*WHAT IS BEING ASKED:*
The full listing is to be transcribed exactly, with each picture left out.

═════ DATASET CONTENT

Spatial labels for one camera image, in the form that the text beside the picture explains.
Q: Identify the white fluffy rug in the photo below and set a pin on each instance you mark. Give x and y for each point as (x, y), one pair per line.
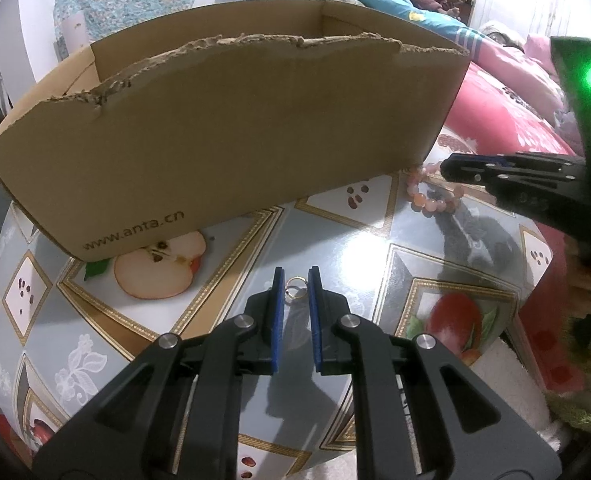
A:
(505, 375)

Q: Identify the pink blanket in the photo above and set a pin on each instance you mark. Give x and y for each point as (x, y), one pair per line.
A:
(500, 105)

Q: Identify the person's right hand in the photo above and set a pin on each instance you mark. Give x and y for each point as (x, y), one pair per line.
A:
(580, 285)

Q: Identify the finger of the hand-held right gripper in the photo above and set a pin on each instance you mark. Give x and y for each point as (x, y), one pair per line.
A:
(475, 159)
(505, 185)

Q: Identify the blue pillow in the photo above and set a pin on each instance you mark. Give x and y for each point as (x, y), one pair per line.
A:
(390, 0)

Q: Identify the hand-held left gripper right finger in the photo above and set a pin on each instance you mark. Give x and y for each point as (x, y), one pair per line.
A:
(315, 320)

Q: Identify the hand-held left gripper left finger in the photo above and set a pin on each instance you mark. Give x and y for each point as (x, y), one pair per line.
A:
(277, 320)

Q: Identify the brown cardboard box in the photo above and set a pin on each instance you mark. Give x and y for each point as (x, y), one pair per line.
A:
(250, 150)

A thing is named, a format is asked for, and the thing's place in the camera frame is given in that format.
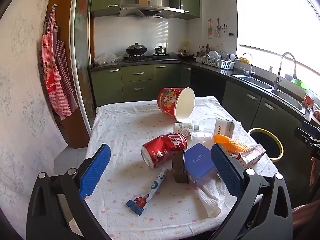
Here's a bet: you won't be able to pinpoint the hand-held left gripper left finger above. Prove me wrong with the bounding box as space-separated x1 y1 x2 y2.
26 144 112 240

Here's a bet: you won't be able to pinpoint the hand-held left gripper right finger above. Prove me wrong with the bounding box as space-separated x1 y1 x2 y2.
207 144 293 240

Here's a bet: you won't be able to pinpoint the orange spiky mat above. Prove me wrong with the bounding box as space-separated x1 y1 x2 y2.
213 133 250 153

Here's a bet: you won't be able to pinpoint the blue box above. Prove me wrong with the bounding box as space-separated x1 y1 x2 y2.
184 142 220 190

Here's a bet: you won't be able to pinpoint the small white carton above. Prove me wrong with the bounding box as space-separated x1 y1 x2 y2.
235 144 266 168

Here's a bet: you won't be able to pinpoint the white paper towel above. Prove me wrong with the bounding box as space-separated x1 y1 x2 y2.
196 175 238 218

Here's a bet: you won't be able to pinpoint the clear bottle with white label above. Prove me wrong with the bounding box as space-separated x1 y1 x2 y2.
200 118 242 140

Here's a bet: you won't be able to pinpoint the clear plastic cup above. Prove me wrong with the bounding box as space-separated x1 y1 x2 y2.
180 127 214 147

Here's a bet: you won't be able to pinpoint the yellow rim trash bin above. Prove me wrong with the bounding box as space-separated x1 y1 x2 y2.
248 128 284 162

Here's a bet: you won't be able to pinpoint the brown round tin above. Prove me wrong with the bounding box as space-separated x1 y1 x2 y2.
172 152 189 183

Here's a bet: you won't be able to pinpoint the small white bottle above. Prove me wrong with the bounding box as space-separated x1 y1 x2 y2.
174 121 200 132

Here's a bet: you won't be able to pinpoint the white toothpaste tube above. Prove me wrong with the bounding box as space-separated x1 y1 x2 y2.
126 167 169 215

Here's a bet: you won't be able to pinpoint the red soda can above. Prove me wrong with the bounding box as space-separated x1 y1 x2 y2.
140 132 188 169

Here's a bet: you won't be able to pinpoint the red paper bucket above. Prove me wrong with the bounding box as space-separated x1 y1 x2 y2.
157 87 195 123

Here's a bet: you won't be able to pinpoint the person's right hand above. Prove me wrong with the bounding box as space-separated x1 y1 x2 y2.
310 156 320 187

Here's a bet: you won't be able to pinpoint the white dotted tablecloth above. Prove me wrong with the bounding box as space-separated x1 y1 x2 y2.
85 96 279 238

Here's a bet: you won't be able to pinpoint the steel double sink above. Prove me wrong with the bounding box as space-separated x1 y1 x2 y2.
231 74 307 113

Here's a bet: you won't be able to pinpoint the green plastic holder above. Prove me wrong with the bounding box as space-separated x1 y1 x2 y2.
294 79 308 90

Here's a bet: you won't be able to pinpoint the tall steel faucet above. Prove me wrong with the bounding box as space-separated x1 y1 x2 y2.
273 52 297 90

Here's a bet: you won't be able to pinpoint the small steel faucet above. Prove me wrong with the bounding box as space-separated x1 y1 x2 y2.
242 52 253 78

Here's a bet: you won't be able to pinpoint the green lower cabinets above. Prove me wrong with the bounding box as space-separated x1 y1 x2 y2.
90 64 313 160

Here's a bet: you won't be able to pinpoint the red checked apron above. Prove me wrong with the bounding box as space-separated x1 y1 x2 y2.
40 4 73 120

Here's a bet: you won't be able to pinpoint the black kitchen countertop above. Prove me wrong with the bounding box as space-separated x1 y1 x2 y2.
90 59 320 130

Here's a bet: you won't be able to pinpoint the dark gingham apron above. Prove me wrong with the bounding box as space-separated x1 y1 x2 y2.
52 25 78 113

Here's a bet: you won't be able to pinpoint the white dish rack with plates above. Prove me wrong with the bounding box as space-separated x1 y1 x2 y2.
199 51 235 69

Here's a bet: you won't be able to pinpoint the clear plastic bag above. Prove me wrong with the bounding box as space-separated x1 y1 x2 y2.
94 52 124 65

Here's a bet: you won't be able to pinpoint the sliding glass door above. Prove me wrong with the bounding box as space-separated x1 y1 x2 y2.
71 0 97 133

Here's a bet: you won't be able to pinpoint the black gas stove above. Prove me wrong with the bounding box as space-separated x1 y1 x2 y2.
124 54 177 62

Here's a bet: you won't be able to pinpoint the window with blind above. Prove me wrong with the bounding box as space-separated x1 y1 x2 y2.
235 0 320 95

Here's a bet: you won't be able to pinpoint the black wok with lid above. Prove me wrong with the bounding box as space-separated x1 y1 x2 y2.
126 42 147 55

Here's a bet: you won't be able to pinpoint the steel range hood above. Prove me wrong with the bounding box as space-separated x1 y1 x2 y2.
119 0 184 18

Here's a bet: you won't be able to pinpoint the wooden door frame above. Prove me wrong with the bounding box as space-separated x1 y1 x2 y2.
46 0 90 148

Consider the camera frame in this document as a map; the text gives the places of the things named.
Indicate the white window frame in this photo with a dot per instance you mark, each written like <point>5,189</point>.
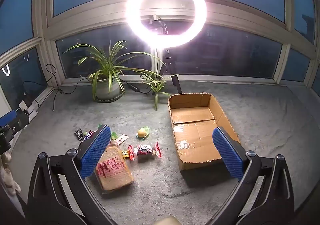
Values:
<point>100,25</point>

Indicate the grey-green plant pot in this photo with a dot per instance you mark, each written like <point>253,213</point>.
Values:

══════════

*ANSWER SPACE:*
Spatial labels for one camera image, in the form that the text beside the picture explains.
Q: Identify the white fluffy rug in the photo below and set a pin on each instance you mark. Give x and y for each point as (x, y), one pair per line.
A:
(505, 375)

Q: Identify the pink blanket in the photo above and set a pin on each instance you mark. Give x and y for each point as (x, y), one pair per line.
A:
(500, 105)

Q: Identify the person's right hand in the photo above and set a pin on each instance you mark. Give x and y for each point as (x, y), one pair per line.
A:
(580, 285)

Q: Identify the finger of the hand-held right gripper in the photo above and set a pin on each instance you mark. Give x and y for each point as (x, y), one pair per line.
A:
(475, 159)
(505, 185)

Q: Identify the blue pillow in the photo above and set a pin on each instance you mark. Give x and y for each point as (x, y), one pair per line.
A:
(390, 0)

Q: Identify the hand-held left gripper right finger in the photo above and set a pin on each instance you mark. Give x and y for each point as (x, y), one pair per line.
A:
(315, 320)

Q: Identify the hand-held left gripper left finger in the photo above and set a pin on each instance you mark. Give x and y for each point as (x, y), one pair per line.
A:
(277, 320)

Q: Identify the brown cardboard box in the photo above and set a pin on each instance you mark. Give x and y for each point as (x, y), one pair per line.
A:
(250, 150)

A thing is named, a format is asked for, and the thing's place in the camera frame is given in that format.
Here's a bet: you won't be able to pinpoint the hand-held left gripper left finger above. Prove me wrong with the bounding box as space-separated x1 y1 x2 y2.
26 144 112 240

Here's a bet: you won't be able to pinpoint the hand-held left gripper right finger above. Prove me wrong with the bounding box as space-separated x1 y1 x2 y2.
207 144 293 240

Here's a bet: you won't be able to pinpoint the orange spiky mat above. Prove me wrong with the bounding box as space-separated x1 y1 x2 y2.
213 133 250 153

Here's a bet: you won't be able to pinpoint the blue box above. Prove me wrong with the bounding box as space-separated x1 y1 x2 y2.
184 142 220 190

Here's a bet: you won't be able to pinpoint the small white carton above. Prove me wrong with the bounding box as space-separated x1 y1 x2 y2.
235 144 266 168

Here's a bet: you won't be able to pinpoint the white paper towel above. Prove me wrong with the bounding box as space-separated x1 y1 x2 y2.
196 175 238 218

Here's a bet: you won't be able to pinpoint the clear bottle with white label above. Prove me wrong with the bounding box as space-separated x1 y1 x2 y2.
200 118 242 140

Here's a bet: you won't be able to pinpoint the clear plastic cup above. Prove me wrong with the bounding box as space-separated x1 y1 x2 y2.
180 127 214 147

Here's a bet: you won't be able to pinpoint the yellow rim trash bin above. Prove me wrong with the bounding box as space-separated x1 y1 x2 y2.
248 128 284 162

Here's a bet: you won't be able to pinpoint the brown round tin above. Prove me wrong with the bounding box as space-separated x1 y1 x2 y2.
172 152 189 183

Here's a bet: you won't be able to pinpoint the small white bottle above. Prove me wrong with the bounding box as space-separated x1 y1 x2 y2.
174 121 200 132

Here's a bet: you won't be able to pinpoint the white toothpaste tube above. Prove me wrong with the bounding box as space-separated x1 y1 x2 y2.
126 167 169 215

Here's a bet: you won't be able to pinpoint the red soda can above. Prove me wrong with the bounding box as space-separated x1 y1 x2 y2.
140 132 188 169

Here's a bet: you won't be able to pinpoint the red paper bucket above. Prove me wrong with the bounding box as space-separated x1 y1 x2 y2.
157 87 195 123

Here's a bet: you won't be able to pinpoint the person's right hand above. Prove me wrong with the bounding box as space-separated x1 y1 x2 y2.
310 156 320 187

Here's a bet: you won't be able to pinpoint the white dotted tablecloth above. Prove me wrong with the bounding box as space-separated x1 y1 x2 y2.
85 96 279 238

Here's a bet: you won't be able to pinpoint the steel double sink above. Prove me wrong with the bounding box as space-separated x1 y1 x2 y2.
231 74 307 113

Here's a bet: you won't be able to pinpoint the green plastic holder above. Prove me wrong with the bounding box as space-separated x1 y1 x2 y2.
294 79 308 90

Here's a bet: you won't be able to pinpoint the tall steel faucet above. Prove me wrong with the bounding box as space-separated x1 y1 x2 y2.
273 52 297 90

Here's a bet: you won't be able to pinpoint the small steel faucet above. Prove me wrong with the bounding box as space-separated x1 y1 x2 y2.
242 52 253 78

Here's a bet: you won't be able to pinpoint the green lower cabinets above. Prove me wrong with the bounding box as space-separated x1 y1 x2 y2.
90 64 313 160

Here's a bet: you won't be able to pinpoint the red checked apron above. Prove me wrong with the bounding box as space-separated x1 y1 x2 y2.
40 4 73 120

Here's a bet: you won't be able to pinpoint the black kitchen countertop above. Prove me wrong with the bounding box as space-separated x1 y1 x2 y2.
90 59 320 130

Here's a bet: you won't be able to pinpoint the dark gingham apron above. Prove me wrong with the bounding box as space-separated x1 y1 x2 y2.
52 25 78 113

Here's a bet: you won't be able to pinpoint the white dish rack with plates above. Prove me wrong with the bounding box as space-separated x1 y1 x2 y2.
199 51 235 69

Here's a bet: you won't be able to pinpoint the clear plastic bag above. Prove me wrong with the bounding box as space-separated x1 y1 x2 y2.
94 52 124 65

Here's a bet: you won't be able to pinpoint the sliding glass door above. Prove me wrong with the bounding box as space-separated x1 y1 x2 y2.
71 0 97 133

Here's a bet: you won't be able to pinpoint the black gas stove above. Prove me wrong with the bounding box as space-separated x1 y1 x2 y2.
124 54 177 62

Here's a bet: you won't be able to pinpoint the window with blind above. Prove me wrong with the bounding box as space-separated x1 y1 x2 y2.
235 0 320 95

Here's a bet: you won't be able to pinpoint the black wok with lid above. Prove me wrong with the bounding box as space-separated x1 y1 x2 y2.
126 42 147 55

Here's a bet: you won't be able to pinpoint the steel range hood above. Prove me wrong with the bounding box as space-separated x1 y1 x2 y2.
119 0 184 18

Here's a bet: you won't be able to pinpoint the wooden door frame above. Prove me wrong with the bounding box as space-separated x1 y1 x2 y2.
46 0 90 148

Consider the camera frame in this document as a map; the text gives the places of the things named.
Indicate the white window frame in this photo with a dot per instance you mark, each written like <point>5,189</point>.
Values:
<point>100,25</point>

Indicate the grey-green plant pot in this photo with a dot per instance you mark, each written like <point>253,213</point>.
Values:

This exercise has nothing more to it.